ウクライナ南部ヘルソン州で6日に発生したカホフカ水力発電所の巨大ダム決壊をめぐっては、ウォロディミル・ゼレンスキー大統領率いるウクライナと、ウラジーミル・プーチン大統領のロシアが、相手の破壊工作だと非難し合っている。こうしたなか、ロシアが別のダムを狙っているという衝撃情報が報じられた。ICC(国際刑事裁判所)による捜査打診の動きや、国際調査委員会設置を提案する動きも出ている。

【写真】ダムが決壊し、水浸しとなったウクライナ南部のヘルソン市街地

「(ロシア側は)ドニプロ川のダムをもっと爆破するよう指示している」

ウクライナ国防相顧問のユーリ・サク氏は、英BBCラジオ4の番組で、傍受した電話の内容をこう明かした。

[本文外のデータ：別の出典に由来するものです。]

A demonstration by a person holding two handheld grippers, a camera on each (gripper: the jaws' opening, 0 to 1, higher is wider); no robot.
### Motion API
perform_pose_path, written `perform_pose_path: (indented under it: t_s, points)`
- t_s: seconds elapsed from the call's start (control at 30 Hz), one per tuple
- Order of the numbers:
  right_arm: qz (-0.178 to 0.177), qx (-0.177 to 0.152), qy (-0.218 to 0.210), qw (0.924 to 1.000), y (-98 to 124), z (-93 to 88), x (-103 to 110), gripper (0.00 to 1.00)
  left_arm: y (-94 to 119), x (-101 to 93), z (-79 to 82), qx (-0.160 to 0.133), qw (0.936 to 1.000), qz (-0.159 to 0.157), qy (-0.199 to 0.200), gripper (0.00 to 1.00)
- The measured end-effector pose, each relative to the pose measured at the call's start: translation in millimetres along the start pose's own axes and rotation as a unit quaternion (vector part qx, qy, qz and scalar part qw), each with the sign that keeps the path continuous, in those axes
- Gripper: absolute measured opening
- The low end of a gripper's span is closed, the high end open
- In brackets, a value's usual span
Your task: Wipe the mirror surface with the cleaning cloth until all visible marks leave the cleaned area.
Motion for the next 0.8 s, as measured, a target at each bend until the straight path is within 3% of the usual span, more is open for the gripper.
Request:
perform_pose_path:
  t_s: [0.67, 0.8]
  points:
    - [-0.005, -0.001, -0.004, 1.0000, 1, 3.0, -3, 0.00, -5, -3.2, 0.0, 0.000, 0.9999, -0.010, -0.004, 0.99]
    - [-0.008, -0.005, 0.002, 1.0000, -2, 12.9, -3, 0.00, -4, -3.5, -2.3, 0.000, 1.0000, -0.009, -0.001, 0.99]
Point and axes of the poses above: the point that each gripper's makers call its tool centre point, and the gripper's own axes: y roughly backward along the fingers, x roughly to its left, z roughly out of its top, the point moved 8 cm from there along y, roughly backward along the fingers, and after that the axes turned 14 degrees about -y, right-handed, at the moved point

決壊したダム以外も、標的になっている可能性があるようだ。

ダムが決壊した原因はいまだに判然としていないが、西側諸国ではロシアの責任を追及する声が高まっている。

6日に開かれた国連安全保障理事会の会合では、日本や欧米が、ロシアのウクライナ侵攻がダム決壊につながったと批判し、ロシア軍の撤退を改めて要求した。英国のカリウキ国連次席大使はロシアが民間施設への攻撃を繰り返してきたと前置きし「ダム決壊の責任が証明されれば、品位の低さを新たに示すことになる」と強く非難した。

これに対し、ロシア大統領府によると、プーチン氏は、ウクライナが西側の支援を受け、ロシア領内で破壊工作を行っていると強調。ダム破壊は「野蛮な行為の明白な例だ」と非難したという。

決壊原因の調査をめぐり、国際社会の関与を求める動きも出ている。

ロイター通信によると、ゼレンスキー氏は定例のビデオ演説で、同国の検察当局がダム破壊の捜査に国際司法を関与させるようICCの検察官に打診していると明らかにした。トルコのレジェップ・タイイップ・エルドアン大統領は7日、ゼレンスキー氏、プーチン氏とそれぞれ電話会談し、ダム決壊に関する国際調査委員会の設置を提案した。

一方、ダム決壊に伴う被害は甚大なものになるとの見方が出ている。

ウクライナの検察庁幹部は6日、ダム下流域の約80カ所の都市や集落が洪水被害に遭う恐れがあり、4万人超の避難が必要とする推計を明らかにした。州都ヘルソンでは残された人がいるもようだが、被害の全容は不明。米国家安全保障会議(NSC)のジョン・カービー戦略広報調整官は6日、「死者が多数に上る可能性がある」と述べた。